[Stored data]
==============================

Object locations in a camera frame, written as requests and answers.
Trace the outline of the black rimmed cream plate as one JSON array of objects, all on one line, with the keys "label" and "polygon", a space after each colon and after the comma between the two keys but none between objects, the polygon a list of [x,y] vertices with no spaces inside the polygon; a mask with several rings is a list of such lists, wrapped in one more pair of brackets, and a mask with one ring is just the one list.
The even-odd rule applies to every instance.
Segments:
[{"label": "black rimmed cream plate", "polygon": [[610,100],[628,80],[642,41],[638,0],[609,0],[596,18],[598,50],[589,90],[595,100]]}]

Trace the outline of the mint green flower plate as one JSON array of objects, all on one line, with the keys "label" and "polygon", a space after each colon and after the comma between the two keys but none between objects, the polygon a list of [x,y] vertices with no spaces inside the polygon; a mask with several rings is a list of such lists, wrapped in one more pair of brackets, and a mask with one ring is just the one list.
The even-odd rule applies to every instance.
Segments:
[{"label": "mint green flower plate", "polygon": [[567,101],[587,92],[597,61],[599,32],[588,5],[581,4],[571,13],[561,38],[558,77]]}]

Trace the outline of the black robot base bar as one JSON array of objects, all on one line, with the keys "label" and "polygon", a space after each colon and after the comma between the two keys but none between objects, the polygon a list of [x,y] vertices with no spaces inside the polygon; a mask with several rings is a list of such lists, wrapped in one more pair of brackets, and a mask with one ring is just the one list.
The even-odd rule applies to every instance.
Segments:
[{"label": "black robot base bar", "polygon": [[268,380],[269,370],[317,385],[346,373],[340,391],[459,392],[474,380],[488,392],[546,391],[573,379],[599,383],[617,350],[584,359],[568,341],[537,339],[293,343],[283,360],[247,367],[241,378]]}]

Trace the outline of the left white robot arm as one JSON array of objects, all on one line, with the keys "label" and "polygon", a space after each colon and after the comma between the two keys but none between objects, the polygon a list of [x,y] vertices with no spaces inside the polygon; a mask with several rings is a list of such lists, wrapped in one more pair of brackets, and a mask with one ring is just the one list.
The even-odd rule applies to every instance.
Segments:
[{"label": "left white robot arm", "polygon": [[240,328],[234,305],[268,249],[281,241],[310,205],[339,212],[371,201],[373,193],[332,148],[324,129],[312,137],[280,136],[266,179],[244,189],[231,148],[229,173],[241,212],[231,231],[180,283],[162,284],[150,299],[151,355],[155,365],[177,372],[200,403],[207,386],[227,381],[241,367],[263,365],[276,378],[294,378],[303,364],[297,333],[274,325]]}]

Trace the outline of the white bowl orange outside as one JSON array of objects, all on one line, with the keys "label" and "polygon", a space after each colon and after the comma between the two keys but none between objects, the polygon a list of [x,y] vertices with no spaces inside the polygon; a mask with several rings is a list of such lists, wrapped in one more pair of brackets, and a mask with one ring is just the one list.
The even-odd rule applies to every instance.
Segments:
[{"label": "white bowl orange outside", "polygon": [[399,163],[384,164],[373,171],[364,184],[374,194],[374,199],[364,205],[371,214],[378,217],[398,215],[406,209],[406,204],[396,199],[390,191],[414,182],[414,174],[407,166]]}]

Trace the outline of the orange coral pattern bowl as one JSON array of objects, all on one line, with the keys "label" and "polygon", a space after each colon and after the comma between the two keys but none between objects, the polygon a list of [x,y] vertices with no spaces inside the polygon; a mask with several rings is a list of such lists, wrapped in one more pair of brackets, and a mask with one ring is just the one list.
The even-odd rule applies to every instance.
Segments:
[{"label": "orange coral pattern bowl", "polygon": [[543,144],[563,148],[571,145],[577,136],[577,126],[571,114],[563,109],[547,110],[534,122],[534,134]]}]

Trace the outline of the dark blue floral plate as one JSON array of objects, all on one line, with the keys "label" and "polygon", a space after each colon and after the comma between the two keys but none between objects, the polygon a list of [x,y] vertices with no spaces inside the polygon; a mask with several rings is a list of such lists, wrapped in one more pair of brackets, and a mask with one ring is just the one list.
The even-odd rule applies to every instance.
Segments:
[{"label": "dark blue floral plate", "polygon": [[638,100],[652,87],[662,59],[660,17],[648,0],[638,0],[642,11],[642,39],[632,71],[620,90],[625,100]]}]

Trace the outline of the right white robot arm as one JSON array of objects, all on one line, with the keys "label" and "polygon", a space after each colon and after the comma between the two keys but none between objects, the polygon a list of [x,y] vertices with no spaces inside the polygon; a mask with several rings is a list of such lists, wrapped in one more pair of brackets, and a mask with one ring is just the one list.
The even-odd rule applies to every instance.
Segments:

==============================

_YOUR INSTRUCTIONS_
Exactly the lines from the one containing "Trace the outline of the right" through the end of the entries above must be output, and no others.

_TASK RESULT_
Trace the outline of the right white robot arm as one JSON array of objects, all on one line, with the keys "label" and "polygon", a space after each colon and after the comma between the two keys but none between objects, the polygon a list of [x,y] vertices with no spaces inside the polygon; a mask with several rings is a list of such lists, wrapped in one more pair of brackets, and a mask with one ring is just the one list.
The even-odd rule applies to every instance.
Segments:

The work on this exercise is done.